Your goal:
Please read the records below and return each line holding the string "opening".

Stored data START

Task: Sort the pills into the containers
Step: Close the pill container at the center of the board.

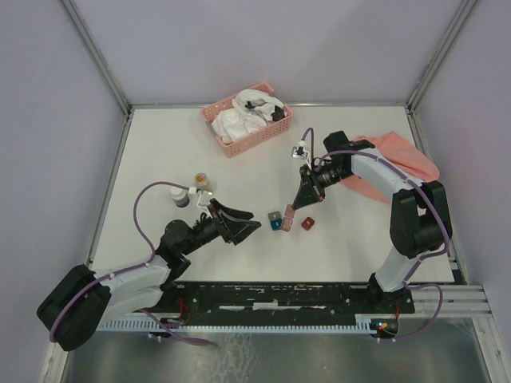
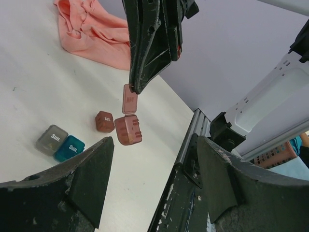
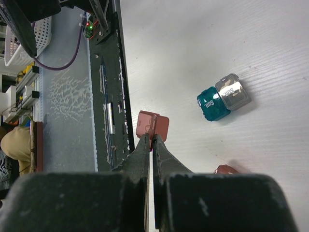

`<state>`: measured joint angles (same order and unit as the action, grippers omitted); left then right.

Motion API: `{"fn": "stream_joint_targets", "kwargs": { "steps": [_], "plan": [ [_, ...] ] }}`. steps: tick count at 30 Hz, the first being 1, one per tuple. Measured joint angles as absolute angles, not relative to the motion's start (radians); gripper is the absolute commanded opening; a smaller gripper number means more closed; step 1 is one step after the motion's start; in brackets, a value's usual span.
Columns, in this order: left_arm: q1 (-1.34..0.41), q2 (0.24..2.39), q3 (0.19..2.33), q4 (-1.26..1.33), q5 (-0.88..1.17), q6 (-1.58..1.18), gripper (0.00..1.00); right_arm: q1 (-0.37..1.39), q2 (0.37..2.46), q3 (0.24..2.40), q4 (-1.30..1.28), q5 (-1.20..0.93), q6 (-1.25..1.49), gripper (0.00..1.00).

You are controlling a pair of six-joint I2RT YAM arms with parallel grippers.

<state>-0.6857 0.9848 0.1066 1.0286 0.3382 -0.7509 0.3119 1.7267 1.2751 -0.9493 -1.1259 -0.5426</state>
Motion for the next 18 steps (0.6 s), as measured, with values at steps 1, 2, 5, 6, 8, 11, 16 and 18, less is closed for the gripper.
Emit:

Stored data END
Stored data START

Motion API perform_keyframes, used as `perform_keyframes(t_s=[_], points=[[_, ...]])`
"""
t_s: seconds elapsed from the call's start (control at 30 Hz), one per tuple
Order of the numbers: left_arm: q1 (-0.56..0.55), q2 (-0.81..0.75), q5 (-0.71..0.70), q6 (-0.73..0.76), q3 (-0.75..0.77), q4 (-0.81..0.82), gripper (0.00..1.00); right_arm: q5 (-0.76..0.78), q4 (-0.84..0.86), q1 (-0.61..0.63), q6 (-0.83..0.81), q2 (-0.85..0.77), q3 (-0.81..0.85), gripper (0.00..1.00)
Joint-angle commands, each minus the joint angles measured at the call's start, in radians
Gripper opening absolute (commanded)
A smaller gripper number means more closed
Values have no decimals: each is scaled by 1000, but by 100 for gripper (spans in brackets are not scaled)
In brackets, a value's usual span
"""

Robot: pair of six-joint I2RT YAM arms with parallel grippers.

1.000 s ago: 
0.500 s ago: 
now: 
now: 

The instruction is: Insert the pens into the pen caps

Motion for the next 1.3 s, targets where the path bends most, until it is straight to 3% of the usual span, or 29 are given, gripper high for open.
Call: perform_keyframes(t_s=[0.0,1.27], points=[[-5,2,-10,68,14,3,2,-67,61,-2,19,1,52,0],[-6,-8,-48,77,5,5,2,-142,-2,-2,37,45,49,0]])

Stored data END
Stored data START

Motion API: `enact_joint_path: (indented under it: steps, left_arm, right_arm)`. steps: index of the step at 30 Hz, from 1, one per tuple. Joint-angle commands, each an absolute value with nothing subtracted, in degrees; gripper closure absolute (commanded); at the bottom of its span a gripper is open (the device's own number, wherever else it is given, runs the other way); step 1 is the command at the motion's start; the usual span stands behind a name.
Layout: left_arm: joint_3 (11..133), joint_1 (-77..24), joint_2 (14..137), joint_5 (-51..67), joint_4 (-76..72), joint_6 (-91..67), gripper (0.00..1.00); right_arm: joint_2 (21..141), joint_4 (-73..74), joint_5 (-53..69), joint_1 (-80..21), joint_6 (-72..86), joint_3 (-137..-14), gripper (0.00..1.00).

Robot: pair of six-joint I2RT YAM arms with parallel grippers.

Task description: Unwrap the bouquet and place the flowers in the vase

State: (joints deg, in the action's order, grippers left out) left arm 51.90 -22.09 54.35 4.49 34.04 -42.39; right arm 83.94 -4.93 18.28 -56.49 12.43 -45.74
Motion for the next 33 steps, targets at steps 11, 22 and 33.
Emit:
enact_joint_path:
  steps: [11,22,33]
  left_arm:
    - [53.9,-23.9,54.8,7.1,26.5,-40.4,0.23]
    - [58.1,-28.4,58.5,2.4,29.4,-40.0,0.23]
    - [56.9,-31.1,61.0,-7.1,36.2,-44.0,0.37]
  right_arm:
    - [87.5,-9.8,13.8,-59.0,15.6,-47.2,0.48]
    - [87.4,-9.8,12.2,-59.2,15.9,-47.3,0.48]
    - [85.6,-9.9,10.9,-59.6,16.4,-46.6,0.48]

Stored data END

Output of the task:
Motion API: `{"fn": "stream_joint_targets", "kwargs": { "steps": [_], "plan": [ [_, ...] ] }}`. steps: tick count at 30 Hz, the first being 1, one per tuple. Measured joint angles as absolute angles, not relative to the motion's start (radians); gripper is the absolute commanded opening; a smaller gripper number means more closed; step 1 is one step after the motion's start; in brackets, a value's usual span.
Gripper opening absolute (commanded)

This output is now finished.